[Exercise details]
Retype the following data exactly, but leave its pictures out.

+++ Material for this exercise

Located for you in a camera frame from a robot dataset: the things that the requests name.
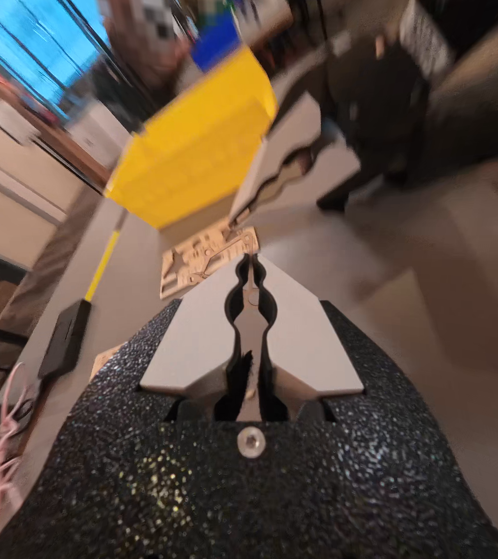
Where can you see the white cabinet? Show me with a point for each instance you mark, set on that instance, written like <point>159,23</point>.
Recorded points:
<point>13,183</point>

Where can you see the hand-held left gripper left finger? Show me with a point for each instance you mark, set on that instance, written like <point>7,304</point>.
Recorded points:
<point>183,349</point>

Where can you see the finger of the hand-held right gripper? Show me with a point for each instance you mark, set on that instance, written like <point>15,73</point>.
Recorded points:
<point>283,139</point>
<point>338,161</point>

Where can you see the wooden sheet with triangle cutouts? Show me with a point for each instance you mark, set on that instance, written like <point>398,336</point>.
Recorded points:
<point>174,279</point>

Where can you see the wooden bicycle frame part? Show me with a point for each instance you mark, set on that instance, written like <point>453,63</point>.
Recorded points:
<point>253,298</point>

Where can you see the yellow plastic bin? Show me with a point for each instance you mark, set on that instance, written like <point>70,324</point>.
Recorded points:
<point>196,144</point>

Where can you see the black power adapter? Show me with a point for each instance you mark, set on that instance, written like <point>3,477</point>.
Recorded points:
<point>65,336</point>

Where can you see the blue box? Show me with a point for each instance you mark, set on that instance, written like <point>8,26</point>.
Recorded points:
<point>216,46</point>

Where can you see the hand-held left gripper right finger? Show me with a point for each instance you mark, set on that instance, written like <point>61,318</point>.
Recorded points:
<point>314,349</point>

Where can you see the wooden sheet with frame cutout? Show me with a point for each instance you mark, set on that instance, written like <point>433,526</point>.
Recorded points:
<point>102,362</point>

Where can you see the yellow tape strip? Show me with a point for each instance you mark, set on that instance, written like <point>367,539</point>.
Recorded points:
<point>100,268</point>

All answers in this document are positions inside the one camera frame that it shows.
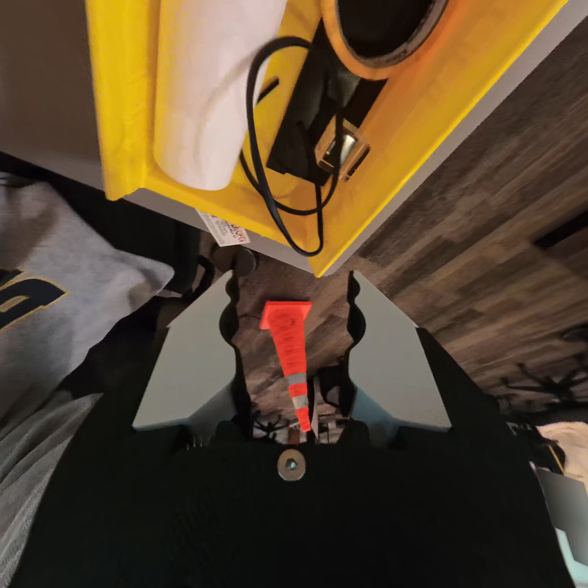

++++++

[Exercise response]
Located for you in a camera frame from a robot dataset: the things that the requests name.
Where can you see the white cabinet? Show me with a point for each instance you mark, set on that instance, written like <point>159,23</point>.
Recorded points:
<point>13,183</point>

Where can you see the hand-held left gripper left finger? Show me with a point for each instance you mark, set on that instance, written like <point>7,304</point>.
Recorded points:
<point>183,349</point>

Where can you see the finger of the hand-held right gripper? Show me with a point for each instance you mark, set on that instance, written like <point>15,73</point>.
Recorded points:
<point>283,139</point>
<point>338,161</point>

Where can you see the wooden sheet with triangle cutouts? Show me with a point for each instance you mark, set on that instance, written like <point>398,336</point>.
Recorded points:
<point>174,279</point>

Where can you see the wooden bicycle frame part? Show me with a point for each instance you mark, set on that instance, written like <point>453,63</point>.
Recorded points:
<point>253,298</point>

Where can you see the yellow plastic bin? Show me with a point for each instance you mark, set on that instance, written like <point>70,324</point>.
Recorded points:
<point>196,144</point>

Where can you see the black power adapter? Show me with a point for each instance you mark, set on that instance, written like <point>3,477</point>.
Recorded points:
<point>65,336</point>

Where can you see the blue box? Show me with a point for each instance you mark, set on that instance, written like <point>8,26</point>.
Recorded points:
<point>216,46</point>

Where can you see the hand-held left gripper right finger? Show me with a point for each instance you mark, set on that instance, written like <point>61,318</point>.
Recorded points:
<point>314,349</point>

Where can you see the wooden sheet with frame cutout? Show me with a point for each instance you mark, set on that instance, written like <point>433,526</point>.
Recorded points:
<point>102,362</point>

Where can you see the yellow tape strip? Show me with a point for each instance you mark, set on that instance, written like <point>367,539</point>.
Recorded points:
<point>100,268</point>

All answers in this document are positions inside the one camera frame that it shows.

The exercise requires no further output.